REQUIREMENT → Your copy must hold all of the data below, unchanged and without images.

....

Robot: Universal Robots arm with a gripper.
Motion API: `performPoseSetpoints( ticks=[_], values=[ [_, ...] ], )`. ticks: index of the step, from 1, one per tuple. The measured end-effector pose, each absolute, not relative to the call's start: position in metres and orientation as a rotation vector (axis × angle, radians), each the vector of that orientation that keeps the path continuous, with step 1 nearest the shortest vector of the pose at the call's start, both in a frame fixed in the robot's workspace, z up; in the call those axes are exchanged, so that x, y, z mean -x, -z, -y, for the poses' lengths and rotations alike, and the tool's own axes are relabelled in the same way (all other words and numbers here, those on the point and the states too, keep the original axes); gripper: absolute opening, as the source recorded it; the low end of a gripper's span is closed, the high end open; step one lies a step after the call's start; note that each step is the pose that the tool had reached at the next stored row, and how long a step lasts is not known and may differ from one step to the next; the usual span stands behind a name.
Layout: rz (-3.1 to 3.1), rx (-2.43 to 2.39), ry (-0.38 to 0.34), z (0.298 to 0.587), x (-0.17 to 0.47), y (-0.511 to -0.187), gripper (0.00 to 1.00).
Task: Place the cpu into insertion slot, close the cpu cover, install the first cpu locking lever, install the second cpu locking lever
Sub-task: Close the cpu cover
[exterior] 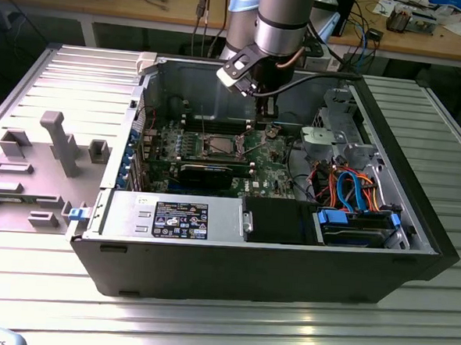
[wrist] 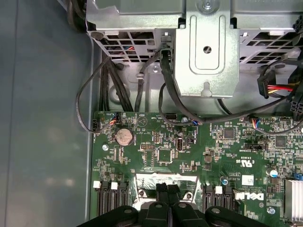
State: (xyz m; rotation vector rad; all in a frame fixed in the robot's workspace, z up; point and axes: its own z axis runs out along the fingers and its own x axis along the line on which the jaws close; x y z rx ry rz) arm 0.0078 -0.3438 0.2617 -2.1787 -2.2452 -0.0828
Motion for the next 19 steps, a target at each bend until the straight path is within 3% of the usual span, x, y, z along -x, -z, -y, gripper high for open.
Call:
performPoseSetpoints(
  ticks=[19],
  values=[
    [2.245,2.179,0.083,0.343,-0.024,-0.261,0.11]
  ],
)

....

SOLUTION FOR THIS PROBLEM →
Robot: Universal Robots arm with a gripper.
Motion API: `performPoseSetpoints( ticks=[_], values=[ [_, ...] ], )`. ticks: index of the step, from 1, one per tuple. The measured end-effector pose, each absolute, not relative to the call's start: position in metres and orientation as a rotation vector (axis × angle, radians), each the vector of that orientation that keeps the path continuous, with step 1 nearest the shortest vector of the pose at the call's start, both in a frame fixed in the robot's workspace, z up; in the call those axes are exchanged, so that x, y, z mean -x, -z, -y, for the poses' lengths and rotations alike, and the tool's own axes are relabelled in the same way (all other words and numbers here, those on the point and the states too, keep the original axes); gripper: absolute opening, as the source recorded it; the low end of a gripper's span is closed, the high end open; step one lies a step after the call's start; note that each step is the pose that the tool had reached at the next stored row, and how long a step lasts is not known and may differ from one step to the next; the usual span stands behind a name.
Layout: rz (-3.1 to 3.1), rx (-2.43 to 2.39), ry (-0.38 to 0.34), z (0.298 to 0.587), x (-0.17 to 0.47), y (-0.511 to -0.187), gripper (0.00 to 1.00).
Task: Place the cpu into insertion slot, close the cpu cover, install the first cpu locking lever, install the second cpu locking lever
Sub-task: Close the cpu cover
[exterior] 
[wrist] 
State: (xyz m; rotation vector rad; all in a frame fixed in the robot's workspace, z up; point and axes: its own z axis runs out along the fingers and its own x axis along the line on which the jaws close; x y z rx ry rz) arm 0.0078 -0.3438 0.2617 -2.1787 -2.2452 -0.0828
Motion for the next 19 steps, a target at each bend until the straight path is within 3% of the usual span, x, y, z along -x, -z, -y, gripper high for open.
Call:
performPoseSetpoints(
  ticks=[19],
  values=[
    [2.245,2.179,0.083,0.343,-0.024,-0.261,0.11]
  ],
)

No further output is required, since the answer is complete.